Your instructions » Could you filter the data below down to the lines that hold the word "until"?

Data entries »
:::
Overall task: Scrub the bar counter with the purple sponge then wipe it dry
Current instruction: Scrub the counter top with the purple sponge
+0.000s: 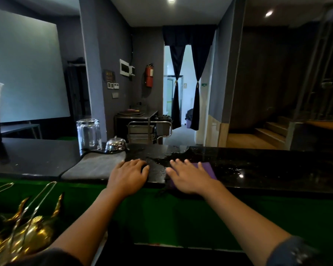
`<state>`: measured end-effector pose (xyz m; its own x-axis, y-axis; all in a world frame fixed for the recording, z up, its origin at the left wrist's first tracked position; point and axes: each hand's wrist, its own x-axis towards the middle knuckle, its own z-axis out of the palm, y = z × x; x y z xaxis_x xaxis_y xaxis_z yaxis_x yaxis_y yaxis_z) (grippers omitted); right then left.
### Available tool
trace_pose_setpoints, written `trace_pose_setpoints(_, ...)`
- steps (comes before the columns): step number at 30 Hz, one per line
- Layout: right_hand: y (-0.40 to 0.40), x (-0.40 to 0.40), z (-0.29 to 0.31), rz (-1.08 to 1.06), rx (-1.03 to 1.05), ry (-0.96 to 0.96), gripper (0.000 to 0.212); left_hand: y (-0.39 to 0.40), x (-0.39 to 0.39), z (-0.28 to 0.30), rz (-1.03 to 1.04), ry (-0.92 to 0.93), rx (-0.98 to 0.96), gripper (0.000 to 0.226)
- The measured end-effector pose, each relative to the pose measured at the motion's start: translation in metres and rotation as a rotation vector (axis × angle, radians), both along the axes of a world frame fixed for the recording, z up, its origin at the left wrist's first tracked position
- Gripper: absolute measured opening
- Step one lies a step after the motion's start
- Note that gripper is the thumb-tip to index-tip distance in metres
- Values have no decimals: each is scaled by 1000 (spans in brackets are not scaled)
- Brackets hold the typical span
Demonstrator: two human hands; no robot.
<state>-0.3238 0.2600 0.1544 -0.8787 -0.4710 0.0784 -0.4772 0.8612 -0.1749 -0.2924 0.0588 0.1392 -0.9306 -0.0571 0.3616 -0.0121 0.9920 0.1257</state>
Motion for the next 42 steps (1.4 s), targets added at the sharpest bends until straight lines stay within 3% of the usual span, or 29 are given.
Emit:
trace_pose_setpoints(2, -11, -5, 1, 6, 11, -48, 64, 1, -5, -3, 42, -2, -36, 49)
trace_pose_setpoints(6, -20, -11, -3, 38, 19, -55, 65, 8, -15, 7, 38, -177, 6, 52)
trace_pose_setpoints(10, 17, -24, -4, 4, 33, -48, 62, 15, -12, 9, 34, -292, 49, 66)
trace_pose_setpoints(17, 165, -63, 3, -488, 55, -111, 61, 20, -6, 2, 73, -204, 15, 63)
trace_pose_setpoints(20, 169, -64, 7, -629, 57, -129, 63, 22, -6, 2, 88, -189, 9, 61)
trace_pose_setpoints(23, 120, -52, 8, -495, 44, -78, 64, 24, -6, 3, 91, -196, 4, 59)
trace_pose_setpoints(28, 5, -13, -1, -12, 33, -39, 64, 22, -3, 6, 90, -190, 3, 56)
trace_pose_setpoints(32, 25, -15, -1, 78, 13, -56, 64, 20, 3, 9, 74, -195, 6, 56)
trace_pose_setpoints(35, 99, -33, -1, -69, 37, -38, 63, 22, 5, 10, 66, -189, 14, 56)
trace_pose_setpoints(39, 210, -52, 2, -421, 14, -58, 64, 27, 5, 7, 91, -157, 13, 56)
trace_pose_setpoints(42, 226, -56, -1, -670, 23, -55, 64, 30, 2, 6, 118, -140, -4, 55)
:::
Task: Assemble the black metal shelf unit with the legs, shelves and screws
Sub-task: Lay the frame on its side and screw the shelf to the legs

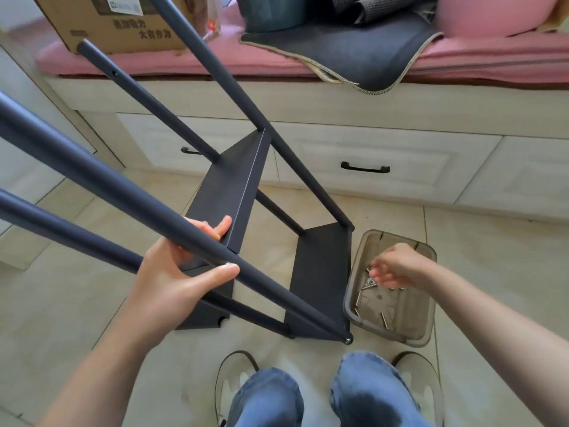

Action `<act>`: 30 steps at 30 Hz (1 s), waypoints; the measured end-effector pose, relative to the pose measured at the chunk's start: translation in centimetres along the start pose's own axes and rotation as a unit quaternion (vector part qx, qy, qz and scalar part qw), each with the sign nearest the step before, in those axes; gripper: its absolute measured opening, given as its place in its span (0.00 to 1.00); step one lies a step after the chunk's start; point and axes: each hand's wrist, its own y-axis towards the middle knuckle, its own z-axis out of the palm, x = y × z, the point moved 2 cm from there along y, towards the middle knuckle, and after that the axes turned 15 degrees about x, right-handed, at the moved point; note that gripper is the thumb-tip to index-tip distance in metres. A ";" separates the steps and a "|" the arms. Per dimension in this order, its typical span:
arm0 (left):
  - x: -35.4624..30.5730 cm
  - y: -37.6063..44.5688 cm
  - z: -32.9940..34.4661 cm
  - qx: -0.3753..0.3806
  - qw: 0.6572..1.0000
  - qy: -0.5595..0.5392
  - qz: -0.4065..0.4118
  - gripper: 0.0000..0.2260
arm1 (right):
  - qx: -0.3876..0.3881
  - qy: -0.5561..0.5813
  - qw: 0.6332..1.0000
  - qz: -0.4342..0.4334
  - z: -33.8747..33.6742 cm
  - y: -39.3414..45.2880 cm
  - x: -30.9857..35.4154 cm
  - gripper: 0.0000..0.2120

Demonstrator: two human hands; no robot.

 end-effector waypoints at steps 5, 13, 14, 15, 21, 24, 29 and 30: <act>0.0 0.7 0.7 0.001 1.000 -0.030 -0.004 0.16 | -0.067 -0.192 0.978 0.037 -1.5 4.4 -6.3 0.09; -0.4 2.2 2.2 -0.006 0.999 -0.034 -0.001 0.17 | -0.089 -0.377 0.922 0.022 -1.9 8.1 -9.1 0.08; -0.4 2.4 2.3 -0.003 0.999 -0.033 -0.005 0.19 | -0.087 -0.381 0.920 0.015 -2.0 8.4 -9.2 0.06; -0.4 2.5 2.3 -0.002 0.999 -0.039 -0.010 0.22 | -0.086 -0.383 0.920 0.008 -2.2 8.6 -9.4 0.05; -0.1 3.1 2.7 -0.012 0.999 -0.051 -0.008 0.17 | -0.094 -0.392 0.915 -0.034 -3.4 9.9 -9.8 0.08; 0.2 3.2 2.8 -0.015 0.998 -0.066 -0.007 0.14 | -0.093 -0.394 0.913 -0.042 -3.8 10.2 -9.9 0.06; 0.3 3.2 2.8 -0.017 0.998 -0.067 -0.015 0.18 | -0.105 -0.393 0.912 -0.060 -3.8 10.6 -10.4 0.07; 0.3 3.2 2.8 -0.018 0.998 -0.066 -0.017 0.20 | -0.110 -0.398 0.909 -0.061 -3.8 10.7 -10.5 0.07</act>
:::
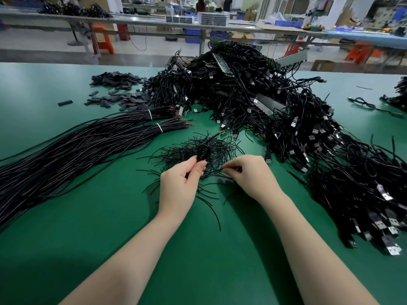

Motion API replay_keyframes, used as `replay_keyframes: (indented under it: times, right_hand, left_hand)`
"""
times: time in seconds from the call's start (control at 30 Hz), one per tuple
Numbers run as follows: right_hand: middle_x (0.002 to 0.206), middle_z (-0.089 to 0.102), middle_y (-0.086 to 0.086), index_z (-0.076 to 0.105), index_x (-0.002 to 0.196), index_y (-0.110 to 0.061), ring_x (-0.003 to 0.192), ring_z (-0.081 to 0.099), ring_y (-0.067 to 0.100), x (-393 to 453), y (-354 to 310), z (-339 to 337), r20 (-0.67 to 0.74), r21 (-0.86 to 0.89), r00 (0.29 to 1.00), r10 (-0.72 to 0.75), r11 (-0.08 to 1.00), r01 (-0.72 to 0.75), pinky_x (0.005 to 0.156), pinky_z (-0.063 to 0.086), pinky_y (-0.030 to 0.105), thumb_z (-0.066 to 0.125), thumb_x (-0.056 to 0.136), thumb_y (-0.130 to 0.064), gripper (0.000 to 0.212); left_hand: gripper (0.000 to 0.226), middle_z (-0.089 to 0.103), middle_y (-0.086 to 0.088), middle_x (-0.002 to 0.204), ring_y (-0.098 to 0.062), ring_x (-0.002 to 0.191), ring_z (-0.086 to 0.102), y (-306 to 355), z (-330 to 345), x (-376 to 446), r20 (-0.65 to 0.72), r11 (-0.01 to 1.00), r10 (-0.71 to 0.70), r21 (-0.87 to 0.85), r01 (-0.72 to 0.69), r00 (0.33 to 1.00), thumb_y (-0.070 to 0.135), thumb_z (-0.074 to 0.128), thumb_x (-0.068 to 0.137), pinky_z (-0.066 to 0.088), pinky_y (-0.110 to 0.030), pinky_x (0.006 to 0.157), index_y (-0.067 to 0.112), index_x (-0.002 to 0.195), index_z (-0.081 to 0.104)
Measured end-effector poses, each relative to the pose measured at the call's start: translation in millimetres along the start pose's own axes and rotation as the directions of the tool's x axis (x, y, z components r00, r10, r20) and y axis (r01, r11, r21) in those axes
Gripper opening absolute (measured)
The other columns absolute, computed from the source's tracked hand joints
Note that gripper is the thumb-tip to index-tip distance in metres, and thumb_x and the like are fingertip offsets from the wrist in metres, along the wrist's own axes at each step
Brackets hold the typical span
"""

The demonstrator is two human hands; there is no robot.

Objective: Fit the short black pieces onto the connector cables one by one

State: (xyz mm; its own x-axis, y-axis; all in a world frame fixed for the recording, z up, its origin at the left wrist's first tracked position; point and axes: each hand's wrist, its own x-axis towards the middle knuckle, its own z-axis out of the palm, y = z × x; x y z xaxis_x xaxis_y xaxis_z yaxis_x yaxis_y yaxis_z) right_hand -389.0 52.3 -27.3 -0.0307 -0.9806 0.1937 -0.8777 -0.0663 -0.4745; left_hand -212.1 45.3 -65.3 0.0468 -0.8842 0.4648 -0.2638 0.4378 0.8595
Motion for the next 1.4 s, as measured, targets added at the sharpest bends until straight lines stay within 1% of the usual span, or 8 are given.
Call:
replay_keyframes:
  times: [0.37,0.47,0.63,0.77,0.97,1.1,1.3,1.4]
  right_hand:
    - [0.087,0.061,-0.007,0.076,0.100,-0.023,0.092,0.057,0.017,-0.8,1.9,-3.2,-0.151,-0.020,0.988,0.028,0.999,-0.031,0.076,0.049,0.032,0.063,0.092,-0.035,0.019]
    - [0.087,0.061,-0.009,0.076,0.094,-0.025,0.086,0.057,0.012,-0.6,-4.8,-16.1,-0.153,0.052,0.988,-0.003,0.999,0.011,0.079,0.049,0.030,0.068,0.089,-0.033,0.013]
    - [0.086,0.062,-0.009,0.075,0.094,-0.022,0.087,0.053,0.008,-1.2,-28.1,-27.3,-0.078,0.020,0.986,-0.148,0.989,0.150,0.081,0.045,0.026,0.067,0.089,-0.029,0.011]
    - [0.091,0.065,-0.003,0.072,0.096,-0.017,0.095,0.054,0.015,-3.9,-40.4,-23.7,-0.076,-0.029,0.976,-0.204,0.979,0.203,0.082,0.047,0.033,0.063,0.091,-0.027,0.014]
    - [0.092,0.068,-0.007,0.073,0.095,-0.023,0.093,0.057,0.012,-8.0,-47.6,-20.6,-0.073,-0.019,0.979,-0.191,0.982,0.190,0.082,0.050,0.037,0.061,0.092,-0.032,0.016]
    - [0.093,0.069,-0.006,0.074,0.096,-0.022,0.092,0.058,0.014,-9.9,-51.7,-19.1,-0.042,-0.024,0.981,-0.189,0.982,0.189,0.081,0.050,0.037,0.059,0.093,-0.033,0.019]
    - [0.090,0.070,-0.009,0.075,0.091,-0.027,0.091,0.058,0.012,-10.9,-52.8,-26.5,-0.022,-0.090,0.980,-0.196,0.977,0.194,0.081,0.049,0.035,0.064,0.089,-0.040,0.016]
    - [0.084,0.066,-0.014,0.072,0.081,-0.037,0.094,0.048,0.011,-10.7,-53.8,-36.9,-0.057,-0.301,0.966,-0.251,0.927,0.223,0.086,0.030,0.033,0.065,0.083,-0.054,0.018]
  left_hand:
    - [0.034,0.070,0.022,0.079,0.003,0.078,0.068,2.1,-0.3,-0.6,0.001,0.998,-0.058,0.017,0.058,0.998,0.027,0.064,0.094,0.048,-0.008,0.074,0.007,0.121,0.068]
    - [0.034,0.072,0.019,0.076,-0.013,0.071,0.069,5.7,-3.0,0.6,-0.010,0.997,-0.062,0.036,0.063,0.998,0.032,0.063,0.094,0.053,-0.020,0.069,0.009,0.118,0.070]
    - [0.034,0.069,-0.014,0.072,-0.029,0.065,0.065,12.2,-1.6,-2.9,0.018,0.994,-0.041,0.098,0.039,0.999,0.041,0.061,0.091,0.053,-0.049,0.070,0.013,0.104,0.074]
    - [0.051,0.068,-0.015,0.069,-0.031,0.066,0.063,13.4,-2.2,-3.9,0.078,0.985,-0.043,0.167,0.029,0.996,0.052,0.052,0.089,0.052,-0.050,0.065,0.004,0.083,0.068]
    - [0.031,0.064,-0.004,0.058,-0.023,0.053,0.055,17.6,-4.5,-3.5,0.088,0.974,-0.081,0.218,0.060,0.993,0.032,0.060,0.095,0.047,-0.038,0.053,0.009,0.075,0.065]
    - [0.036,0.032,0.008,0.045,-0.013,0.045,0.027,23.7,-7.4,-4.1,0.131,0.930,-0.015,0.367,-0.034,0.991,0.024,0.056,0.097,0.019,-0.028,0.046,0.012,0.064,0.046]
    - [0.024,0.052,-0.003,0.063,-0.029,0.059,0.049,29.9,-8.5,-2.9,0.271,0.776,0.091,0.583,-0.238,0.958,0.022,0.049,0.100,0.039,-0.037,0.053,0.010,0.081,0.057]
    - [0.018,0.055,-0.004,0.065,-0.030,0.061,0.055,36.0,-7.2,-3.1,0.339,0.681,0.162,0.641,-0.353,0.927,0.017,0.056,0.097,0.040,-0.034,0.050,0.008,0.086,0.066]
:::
Finished exercise »
Motion for the next 42 steps (1.4 s), targets added at the sharpest bends until straight lines stay within 3% of the usual span, or 29 are given.
Motion for the next 1.4 s, as measured, targets added at the sharpest bends until straight lines stay within 1% of the usual span, or 8 are given.

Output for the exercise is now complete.